Touch The Sound (2004) de Thomas Riedelsheimer suit la percussionniste sourde Evelyn Glennie de New York au Japon en passant par sa patrie, l'Écosse. Le guitariste et compositeur Fred Frith est le fil d'Ariane qui relie ce documentaire au célèbre film Step Across The Border (1990) de Nicolas Humbert et Werner Penzel dont il était lui-même le héros nomade. Il avait également composé la musique de Rivers and Tides de Riedelsheimer consacré à l'artiste de land art Andy Goldsworthy et il accompagne ici Glennie dans la scène principale où ils jouent dans une usine désaffectée.
Si les images en couleurs sont magnifiques et le travail des quatre designers sonores finement ciselé, les propos de la soliste et le choix des paysages urbains ou naturels véhiculent hélas quantité de poncifs qui finissent par tirer l'aventure vers un new age de surface. Il faudra revenir sur les limites du reportage sonore et la vanité de rêver mettre en boîte la symphonie de la nature. De son côté la musique reste ici parfaitement lisse malgré quelques superbes éclats comme la caisse claire dans Central Station ou un épatant Japonais jouant en virtuose d'une sorte de bilboquet. Focalisant sur la percussionniste, l'ensemble manque de la dialectique qui animait Step Across The Border sans donner les clefs du tour de force de la musicienne devenue sourde à douze ans. L'absence louable de commentaire explicatif n'est pas comblée par la réalisation, même s'il est suggéré qu'elle lit sur les lèvres et ressent la musique avec toutes les autres parties de son corps, du sommet de son crâne jusqu'à ses pieds nus. Entend-elle Frith et si oui comment puisque l'on ne constate aucun appareillage ? Le passionnant essai sur la surdité publié par Glennie sur son site perso répond mieux à ces questions. Dommage que sa communication marketing passe par le soutien aux montres Rolex, qu'elle rêve d'Eminem pour un concerto rap et que sa ligne de bijoux soit aussi ringarde !
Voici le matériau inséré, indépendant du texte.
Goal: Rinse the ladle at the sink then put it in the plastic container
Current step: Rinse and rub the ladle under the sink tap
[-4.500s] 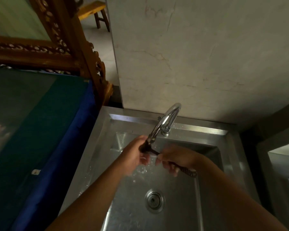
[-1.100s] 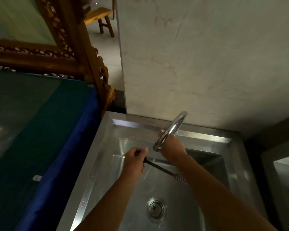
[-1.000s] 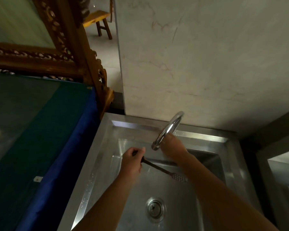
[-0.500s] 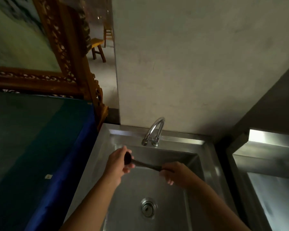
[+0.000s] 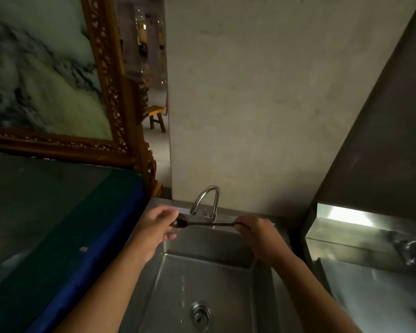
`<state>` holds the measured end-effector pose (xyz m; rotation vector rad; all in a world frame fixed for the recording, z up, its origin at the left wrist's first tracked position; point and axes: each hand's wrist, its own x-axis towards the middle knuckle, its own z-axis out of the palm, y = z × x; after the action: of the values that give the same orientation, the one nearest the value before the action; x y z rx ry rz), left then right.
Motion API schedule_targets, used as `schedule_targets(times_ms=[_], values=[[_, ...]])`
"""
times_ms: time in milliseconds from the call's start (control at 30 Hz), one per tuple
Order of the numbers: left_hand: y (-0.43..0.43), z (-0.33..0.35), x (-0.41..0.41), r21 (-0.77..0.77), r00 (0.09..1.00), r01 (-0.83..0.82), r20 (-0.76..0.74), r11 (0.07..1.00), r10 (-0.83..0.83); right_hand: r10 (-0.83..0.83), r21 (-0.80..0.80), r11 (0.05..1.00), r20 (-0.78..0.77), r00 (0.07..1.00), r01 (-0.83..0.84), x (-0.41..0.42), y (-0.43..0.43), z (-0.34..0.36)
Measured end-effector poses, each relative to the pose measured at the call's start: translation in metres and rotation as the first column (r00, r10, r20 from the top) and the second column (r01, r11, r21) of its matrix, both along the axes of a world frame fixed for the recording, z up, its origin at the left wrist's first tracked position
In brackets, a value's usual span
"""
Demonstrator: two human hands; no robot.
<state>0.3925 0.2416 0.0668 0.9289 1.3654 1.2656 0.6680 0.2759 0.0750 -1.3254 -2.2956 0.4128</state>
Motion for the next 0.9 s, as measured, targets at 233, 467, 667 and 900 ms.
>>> schedule_targets(times_ms=[233, 467, 667, 900], values=[[-0.033, 0.035, 0.007, 0.17, 1.0, -0.013, -0.009, 0.985, 0.015, -0.004, 0.132, 0.991, -0.075, 0.997, 0.014, 0.009, -0.034, 0.032], [-0.046, 0.057, -0.001, 0.277, 1.0, 0.006, -0.004, 0.961, -0.004, -0.022, 0.224, 0.973, -0.124, 0.992, 0.05, 0.004, -0.059, 0.054], [-0.058, 0.045, -0.013, 0.266, 0.992, -0.01, 0.126, 0.964, -0.024, -0.065, 0.189, 0.977, -0.163, 0.985, 0.096, -0.013, -0.084, 0.034], [-0.07, 0.025, -0.024, 0.213, 0.977, -0.022, 0.211, 0.977, -0.024, -0.105, 0.171, 0.976, -0.181, 0.978, 0.137, -0.028, -0.103, 0.019]])
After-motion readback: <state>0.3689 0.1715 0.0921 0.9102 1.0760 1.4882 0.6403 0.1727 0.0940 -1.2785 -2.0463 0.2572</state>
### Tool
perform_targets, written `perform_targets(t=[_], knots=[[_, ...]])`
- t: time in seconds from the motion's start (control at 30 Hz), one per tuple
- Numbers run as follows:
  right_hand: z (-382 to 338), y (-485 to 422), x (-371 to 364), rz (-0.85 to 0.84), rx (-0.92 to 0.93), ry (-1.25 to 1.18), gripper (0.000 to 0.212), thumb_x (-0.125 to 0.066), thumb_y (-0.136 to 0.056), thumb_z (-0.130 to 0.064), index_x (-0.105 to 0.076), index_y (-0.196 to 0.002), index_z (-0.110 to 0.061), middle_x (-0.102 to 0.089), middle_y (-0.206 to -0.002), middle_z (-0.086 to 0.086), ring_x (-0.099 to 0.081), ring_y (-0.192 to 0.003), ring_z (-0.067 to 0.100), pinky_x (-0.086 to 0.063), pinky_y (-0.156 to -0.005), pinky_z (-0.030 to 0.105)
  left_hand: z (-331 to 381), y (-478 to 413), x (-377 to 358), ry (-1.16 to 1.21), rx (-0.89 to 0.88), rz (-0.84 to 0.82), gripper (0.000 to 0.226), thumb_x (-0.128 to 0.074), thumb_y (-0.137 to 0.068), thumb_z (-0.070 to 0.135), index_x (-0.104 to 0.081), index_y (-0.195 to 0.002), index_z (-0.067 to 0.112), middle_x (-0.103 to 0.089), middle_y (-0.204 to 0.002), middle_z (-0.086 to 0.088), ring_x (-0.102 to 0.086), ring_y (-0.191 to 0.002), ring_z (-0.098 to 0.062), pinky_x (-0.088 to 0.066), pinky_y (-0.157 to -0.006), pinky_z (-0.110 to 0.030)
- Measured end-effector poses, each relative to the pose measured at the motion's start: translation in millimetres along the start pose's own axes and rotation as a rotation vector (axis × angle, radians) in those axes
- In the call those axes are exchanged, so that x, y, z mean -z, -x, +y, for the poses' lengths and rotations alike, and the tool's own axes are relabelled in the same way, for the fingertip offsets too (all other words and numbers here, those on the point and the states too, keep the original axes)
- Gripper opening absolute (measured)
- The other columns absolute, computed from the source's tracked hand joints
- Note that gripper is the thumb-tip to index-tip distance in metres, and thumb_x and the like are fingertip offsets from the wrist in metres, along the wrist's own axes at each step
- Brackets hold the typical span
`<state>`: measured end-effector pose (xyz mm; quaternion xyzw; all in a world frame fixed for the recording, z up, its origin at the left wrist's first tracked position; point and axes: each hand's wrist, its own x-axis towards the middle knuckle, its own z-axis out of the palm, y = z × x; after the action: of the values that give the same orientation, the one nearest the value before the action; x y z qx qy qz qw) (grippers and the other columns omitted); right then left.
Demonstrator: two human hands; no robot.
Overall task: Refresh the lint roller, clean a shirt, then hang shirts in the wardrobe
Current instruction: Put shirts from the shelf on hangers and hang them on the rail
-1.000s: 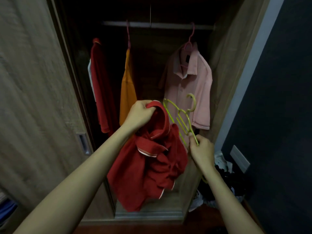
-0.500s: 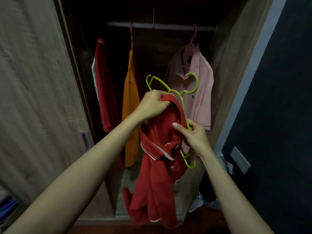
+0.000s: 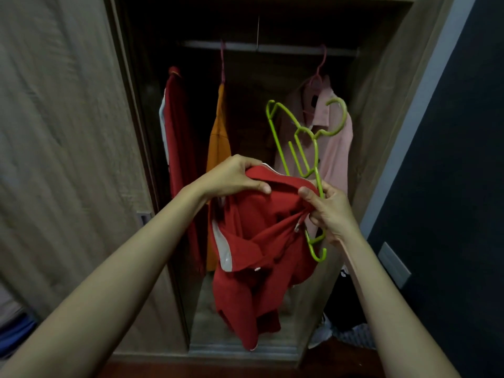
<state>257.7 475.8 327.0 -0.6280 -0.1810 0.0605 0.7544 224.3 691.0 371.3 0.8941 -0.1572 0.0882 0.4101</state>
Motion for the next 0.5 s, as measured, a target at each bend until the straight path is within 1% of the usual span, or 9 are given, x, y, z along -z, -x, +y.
perform_targets(t=[0.1,0.17,0.2,0.27,0.3,0.37,0.43,0.5], knots=[[-3.2,2.0,-2.7,0.012,-0.004,-0.012,0.032,-0.072,-0.067,-0.031,-0.063,-0.089,-0.009,-0.033,-0.037,-0.012,-0.020,-0.027,0.001,-0.014,-0.032,0.010,1.7,1.7,-0.3,0.064,0.008,0.015,0.037,-0.073,-0.068,0.044,-0.073,-0.098,0.023,-0.075,-0.095,-0.004,-0.066,-0.085,-0.008,-0.053,-0.088,-0.041],[-4.7,2.7,-4.1,0.018,-0.007,0.014,0.030,-0.073,-0.071,-0.028,-0.064,-0.090,-0.007,-0.036,-0.038,-0.011,-0.021,-0.028,0.002,-0.015,-0.032,0.012,0.6,1.1,-2.6,0.056,0.040,0.033,0.044,-0.069,-0.068,0.049,-0.074,-0.095,0.015,-0.074,-0.095,-0.012,-0.066,-0.083,-0.012,-0.054,-0.087,-0.046],[-5.5,3.1,-4.3,0.023,-0.010,0.032,0.026,-0.074,-0.074,-0.027,-0.065,-0.089,-0.007,-0.036,-0.039,-0.011,-0.021,-0.028,0.002,-0.015,-0.032,0.012,-0.7,0.6,-3.7,0.040,0.055,0.037,0.045,-0.067,-0.068,0.052,-0.075,-0.092,0.014,-0.074,-0.093,-0.013,-0.065,-0.081,-0.012,-0.053,-0.085,-0.047],[-6.9,2.9,-4.7,0.037,-0.013,0.034,0.016,-0.072,-0.080,-0.023,-0.065,-0.086,-0.009,-0.035,-0.038,-0.011,-0.021,-0.029,0.003,-0.015,-0.032,0.012,-3.7,-0.3,-6.8,0.013,0.080,0.041,0.039,-0.064,-0.070,0.056,-0.075,-0.083,0.021,-0.074,-0.086,-0.007,-0.062,-0.076,-0.008,-0.054,-0.081,-0.045],[-7.9,2.4,-5.3,0.056,-0.012,0.019,0.013,-0.071,-0.082,-0.022,-0.065,-0.084,-0.011,-0.033,-0.038,-0.010,-0.020,-0.029,0.003,-0.015,-0.033,0.011,-6.5,-0.9,-9.1,0.001,0.080,0.057,0.036,-0.064,-0.072,0.056,-0.075,-0.081,0.024,-0.074,-0.083,-0.005,-0.061,-0.075,-0.007,-0.054,-0.078,-0.043],[-11.6,1.9,-7.6,0.108,0.007,-0.015,0.009,-0.069,-0.084,-0.021,-0.065,-0.083,-0.012,-0.032,-0.037,-0.010,-0.021,-0.028,0.002,-0.016,-0.032,0.011,-14.4,-0.8,-13.6,-0.092,0.041,0.122,0.028,-0.065,-0.080,0.050,-0.074,-0.081,0.022,-0.071,-0.076,-0.002,-0.057,-0.071,-0.003,-0.051,-0.070,-0.038],[-16.8,2.2,-10.2,0.155,0.035,-0.070,0.007,-0.066,-0.086,-0.017,-0.064,-0.084,-0.012,-0.036,-0.035,-0.012,-0.025,-0.027,0.000,-0.019,-0.030,0.010,-28.6,2.8,-17.6,-0.234,-0.009,0.221,0.027,-0.063,-0.088,0.044,-0.071,-0.083,0.019,-0.066,-0.070,-0.001,-0.058,-0.068,-0.007,-0.047,-0.067,-0.037],[-21.7,1.6,-8.3,0.203,0.067,-0.137,0.007,-0.064,-0.088,-0.016,-0.062,-0.083,-0.012,-0.040,-0.036,-0.013,-0.028,-0.026,-0.002,-0.021,-0.028,0.010,-44.6,12.3,-20.8,-0.382,0.022,0.318,0.023,-0.059,-0.091,0.043,-0.068,-0.090,0.022,-0.067,-0.075,0.000,-0.065,-0.075,-0.018,-0.050,-0.067,-0.040]])
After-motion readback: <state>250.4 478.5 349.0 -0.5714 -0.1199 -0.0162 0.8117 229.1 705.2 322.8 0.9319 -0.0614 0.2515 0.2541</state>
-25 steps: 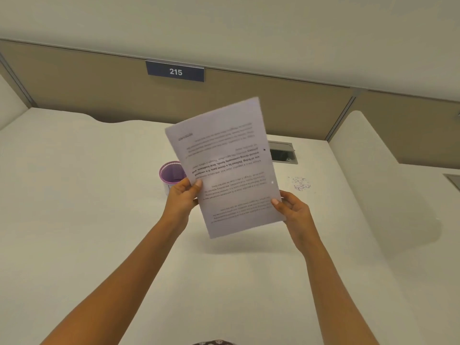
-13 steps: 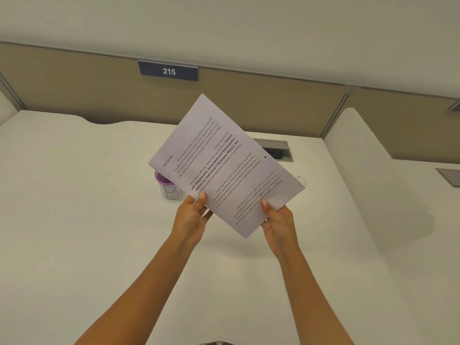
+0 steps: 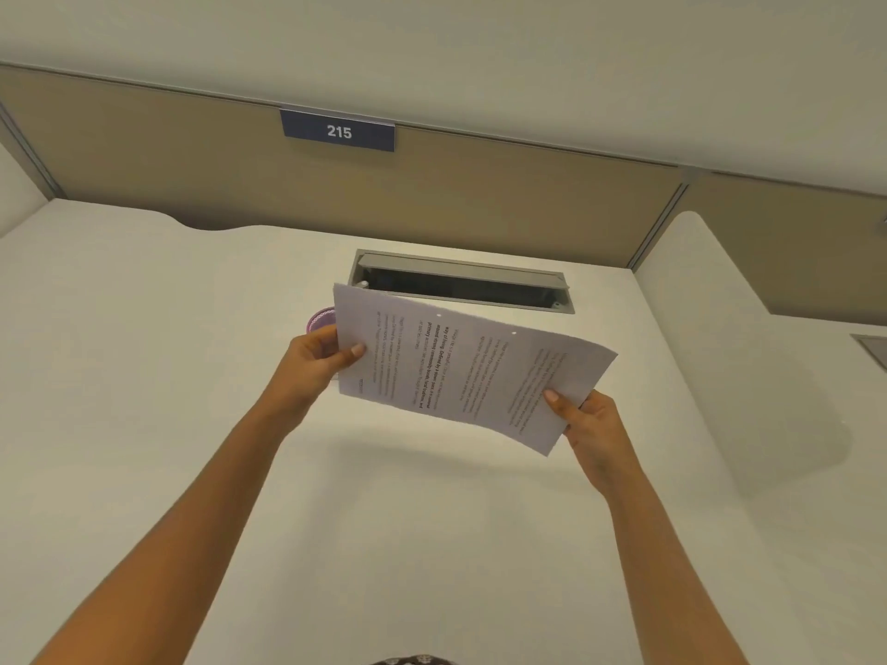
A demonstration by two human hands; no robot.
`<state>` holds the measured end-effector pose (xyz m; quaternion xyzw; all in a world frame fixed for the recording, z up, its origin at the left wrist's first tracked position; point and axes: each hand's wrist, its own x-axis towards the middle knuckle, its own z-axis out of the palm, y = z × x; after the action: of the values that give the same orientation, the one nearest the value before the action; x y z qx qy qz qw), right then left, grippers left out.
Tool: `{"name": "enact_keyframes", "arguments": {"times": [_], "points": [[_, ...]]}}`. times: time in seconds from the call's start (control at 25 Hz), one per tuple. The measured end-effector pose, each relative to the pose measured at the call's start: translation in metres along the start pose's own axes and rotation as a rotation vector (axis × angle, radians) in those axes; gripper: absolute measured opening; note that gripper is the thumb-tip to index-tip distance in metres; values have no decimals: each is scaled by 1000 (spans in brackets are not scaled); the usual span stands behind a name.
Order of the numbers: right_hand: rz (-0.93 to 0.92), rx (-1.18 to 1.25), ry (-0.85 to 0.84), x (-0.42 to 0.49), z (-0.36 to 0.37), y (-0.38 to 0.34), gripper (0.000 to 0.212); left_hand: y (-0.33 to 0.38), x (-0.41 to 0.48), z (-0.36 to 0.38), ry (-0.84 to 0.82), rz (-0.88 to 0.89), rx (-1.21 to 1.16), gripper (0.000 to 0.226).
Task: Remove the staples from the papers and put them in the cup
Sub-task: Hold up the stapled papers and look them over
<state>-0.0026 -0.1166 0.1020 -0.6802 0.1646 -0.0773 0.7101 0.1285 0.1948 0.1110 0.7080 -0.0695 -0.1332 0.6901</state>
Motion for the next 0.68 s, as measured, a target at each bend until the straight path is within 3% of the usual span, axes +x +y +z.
{"name": "enact_keyframes", "arguments": {"times": [0.2,0.32,0.44,0.68], "points": [[22,30,-35,2,-8,14,22,-22,-14,2,25,3,-25,30],[117,-8,-66,1,-13,41,35,-45,-26,3,11,-68,1,31],[205,-56,-58,-2,-12,65,30,-57,-33,7,21,-115,38,27],[123,-58,-44,6,-4,37,31,-48,-20,2,71,-172,35,24]]}}
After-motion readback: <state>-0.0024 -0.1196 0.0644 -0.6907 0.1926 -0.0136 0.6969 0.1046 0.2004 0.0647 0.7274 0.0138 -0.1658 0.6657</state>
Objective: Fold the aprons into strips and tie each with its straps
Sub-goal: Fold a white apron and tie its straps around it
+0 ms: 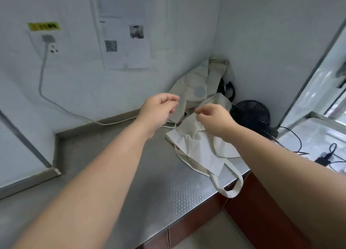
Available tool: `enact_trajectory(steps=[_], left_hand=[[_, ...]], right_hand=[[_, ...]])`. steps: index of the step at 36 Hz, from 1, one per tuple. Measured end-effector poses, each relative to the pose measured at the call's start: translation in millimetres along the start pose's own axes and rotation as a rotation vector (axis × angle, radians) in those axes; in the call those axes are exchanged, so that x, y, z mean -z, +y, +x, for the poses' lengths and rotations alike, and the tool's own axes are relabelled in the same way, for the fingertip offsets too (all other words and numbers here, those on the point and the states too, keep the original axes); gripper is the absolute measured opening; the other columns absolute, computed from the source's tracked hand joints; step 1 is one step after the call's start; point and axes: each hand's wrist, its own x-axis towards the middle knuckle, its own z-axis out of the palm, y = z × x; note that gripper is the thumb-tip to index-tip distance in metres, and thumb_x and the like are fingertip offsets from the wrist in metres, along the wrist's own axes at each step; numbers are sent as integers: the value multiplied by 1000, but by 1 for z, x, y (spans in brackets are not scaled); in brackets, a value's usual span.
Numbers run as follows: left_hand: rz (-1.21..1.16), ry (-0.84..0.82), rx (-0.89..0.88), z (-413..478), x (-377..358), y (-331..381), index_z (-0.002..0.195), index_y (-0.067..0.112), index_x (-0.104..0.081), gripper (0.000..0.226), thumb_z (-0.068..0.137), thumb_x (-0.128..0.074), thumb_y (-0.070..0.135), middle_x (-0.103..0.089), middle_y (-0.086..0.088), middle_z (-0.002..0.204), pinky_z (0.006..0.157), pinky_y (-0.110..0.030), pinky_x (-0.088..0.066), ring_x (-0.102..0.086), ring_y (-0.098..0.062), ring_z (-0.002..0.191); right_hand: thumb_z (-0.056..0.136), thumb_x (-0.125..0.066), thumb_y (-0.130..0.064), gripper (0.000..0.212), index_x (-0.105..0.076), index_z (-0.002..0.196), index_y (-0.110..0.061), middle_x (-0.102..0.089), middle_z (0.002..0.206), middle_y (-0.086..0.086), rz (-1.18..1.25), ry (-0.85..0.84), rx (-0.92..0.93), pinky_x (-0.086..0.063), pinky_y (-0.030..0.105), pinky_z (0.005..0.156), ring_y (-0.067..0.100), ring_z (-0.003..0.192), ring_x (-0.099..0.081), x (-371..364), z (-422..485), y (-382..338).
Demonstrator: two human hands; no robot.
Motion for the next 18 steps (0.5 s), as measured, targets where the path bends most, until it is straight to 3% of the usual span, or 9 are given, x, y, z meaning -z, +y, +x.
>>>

Le film, qui mérite pourtant d'être vu et senti comme l'annonce le titre français (Il est possible de voir, sentir, et embrasser le son) du DVD publié par K-Films, laisse perplexe malgré sa sensibilité, car la musique est franchement banale et les improvisations plan-plans. Le handicap surmonté ne suffit pas à construire un monde, un nouveau monde, de ceux qui révèlent habituellement une fêlure, un mode de penser autrement, la poésie de l'indicible restant ici inaudible.